[Data extracted from a collection]
╔══
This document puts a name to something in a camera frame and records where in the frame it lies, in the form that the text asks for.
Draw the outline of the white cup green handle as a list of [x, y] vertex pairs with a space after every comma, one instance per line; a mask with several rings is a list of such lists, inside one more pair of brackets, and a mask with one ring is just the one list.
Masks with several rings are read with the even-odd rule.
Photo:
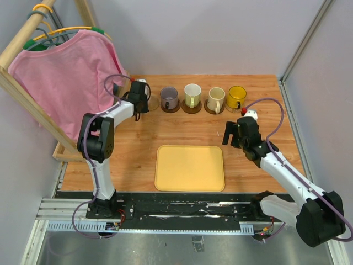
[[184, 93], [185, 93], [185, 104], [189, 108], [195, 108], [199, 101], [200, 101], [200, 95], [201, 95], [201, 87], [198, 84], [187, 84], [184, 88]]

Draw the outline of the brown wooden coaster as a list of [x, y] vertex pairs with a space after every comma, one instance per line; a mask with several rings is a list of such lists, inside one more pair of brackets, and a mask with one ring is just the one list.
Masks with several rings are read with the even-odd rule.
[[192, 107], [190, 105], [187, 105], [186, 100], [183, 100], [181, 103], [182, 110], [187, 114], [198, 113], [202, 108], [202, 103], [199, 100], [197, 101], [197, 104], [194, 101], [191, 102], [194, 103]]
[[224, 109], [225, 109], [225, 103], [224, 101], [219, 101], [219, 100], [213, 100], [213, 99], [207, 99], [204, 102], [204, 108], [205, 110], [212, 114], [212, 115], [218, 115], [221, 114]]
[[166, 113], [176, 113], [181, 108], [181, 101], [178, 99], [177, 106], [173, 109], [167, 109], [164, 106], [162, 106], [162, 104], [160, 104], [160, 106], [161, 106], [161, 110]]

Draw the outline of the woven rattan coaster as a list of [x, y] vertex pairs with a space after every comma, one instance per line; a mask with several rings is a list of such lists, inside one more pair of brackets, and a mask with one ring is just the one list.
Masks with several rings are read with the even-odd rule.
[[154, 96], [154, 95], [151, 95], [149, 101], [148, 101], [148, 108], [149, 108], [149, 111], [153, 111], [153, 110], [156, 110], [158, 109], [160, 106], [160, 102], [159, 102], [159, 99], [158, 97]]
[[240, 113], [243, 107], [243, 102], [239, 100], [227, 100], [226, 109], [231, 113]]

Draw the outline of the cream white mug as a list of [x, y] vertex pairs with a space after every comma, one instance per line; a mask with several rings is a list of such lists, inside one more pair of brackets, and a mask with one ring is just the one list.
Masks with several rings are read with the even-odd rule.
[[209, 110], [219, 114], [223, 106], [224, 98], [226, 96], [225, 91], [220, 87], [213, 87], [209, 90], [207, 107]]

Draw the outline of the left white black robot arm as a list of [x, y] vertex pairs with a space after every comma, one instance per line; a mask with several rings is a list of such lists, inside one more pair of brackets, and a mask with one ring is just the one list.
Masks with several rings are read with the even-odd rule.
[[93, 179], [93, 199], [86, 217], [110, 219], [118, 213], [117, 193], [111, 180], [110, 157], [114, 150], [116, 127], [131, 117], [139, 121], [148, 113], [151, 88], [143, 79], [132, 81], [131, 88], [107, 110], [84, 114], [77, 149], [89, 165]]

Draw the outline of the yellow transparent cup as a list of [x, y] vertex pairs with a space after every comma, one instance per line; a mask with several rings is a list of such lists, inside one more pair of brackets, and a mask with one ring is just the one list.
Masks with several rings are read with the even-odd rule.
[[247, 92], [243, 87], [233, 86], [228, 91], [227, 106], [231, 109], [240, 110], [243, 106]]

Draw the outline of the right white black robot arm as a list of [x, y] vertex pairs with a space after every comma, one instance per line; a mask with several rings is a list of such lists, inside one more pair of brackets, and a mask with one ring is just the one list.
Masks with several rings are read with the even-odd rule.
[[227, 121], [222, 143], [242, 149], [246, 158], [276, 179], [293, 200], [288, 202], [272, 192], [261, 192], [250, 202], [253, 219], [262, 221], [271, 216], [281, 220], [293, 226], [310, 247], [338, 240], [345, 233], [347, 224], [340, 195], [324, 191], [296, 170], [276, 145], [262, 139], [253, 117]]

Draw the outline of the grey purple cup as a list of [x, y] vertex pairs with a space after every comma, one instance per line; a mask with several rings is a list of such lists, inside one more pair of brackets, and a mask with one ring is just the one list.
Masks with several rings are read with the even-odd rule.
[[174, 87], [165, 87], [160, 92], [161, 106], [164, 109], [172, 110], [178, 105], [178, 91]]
╚══
╔══
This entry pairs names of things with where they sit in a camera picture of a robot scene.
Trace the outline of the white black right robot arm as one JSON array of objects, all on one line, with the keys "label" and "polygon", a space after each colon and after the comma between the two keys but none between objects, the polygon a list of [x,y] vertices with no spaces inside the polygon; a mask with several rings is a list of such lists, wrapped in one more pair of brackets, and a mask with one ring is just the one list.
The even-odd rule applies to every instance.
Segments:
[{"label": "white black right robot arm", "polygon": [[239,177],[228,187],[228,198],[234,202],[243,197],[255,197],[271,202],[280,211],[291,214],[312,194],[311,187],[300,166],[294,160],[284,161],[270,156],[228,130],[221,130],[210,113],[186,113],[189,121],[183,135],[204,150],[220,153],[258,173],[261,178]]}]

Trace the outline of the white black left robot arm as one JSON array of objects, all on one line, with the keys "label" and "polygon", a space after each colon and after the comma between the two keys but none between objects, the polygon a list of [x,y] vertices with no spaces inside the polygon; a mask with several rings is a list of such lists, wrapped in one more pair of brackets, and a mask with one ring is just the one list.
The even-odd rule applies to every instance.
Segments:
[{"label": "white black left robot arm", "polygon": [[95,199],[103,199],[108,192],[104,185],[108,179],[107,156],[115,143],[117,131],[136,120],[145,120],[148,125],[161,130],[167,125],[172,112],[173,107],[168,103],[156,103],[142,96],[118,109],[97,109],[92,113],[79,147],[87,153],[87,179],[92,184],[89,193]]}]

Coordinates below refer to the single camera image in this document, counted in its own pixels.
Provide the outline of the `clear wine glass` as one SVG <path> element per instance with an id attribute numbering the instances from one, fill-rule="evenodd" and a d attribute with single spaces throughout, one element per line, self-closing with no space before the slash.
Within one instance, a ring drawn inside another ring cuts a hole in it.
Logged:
╚══
Extract every line containing the string "coaster" from the data above.

> **Output for this exercise**
Draw the outline of the brown wooden coaster as a list of [x, y] vertex pairs with a space after every comma, one instance per line; a mask with several rings is a list of such lists, inside one more pair of brackets, and a mask with one ring is just the one list.
Draw the outline of the woven rattan coaster as a list of [x, y] vertex pairs with a space after every comma, one instance per line; a mask with several rings is a list of such lists, inside one more pair of brackets, and a mask with one ring is just the one list.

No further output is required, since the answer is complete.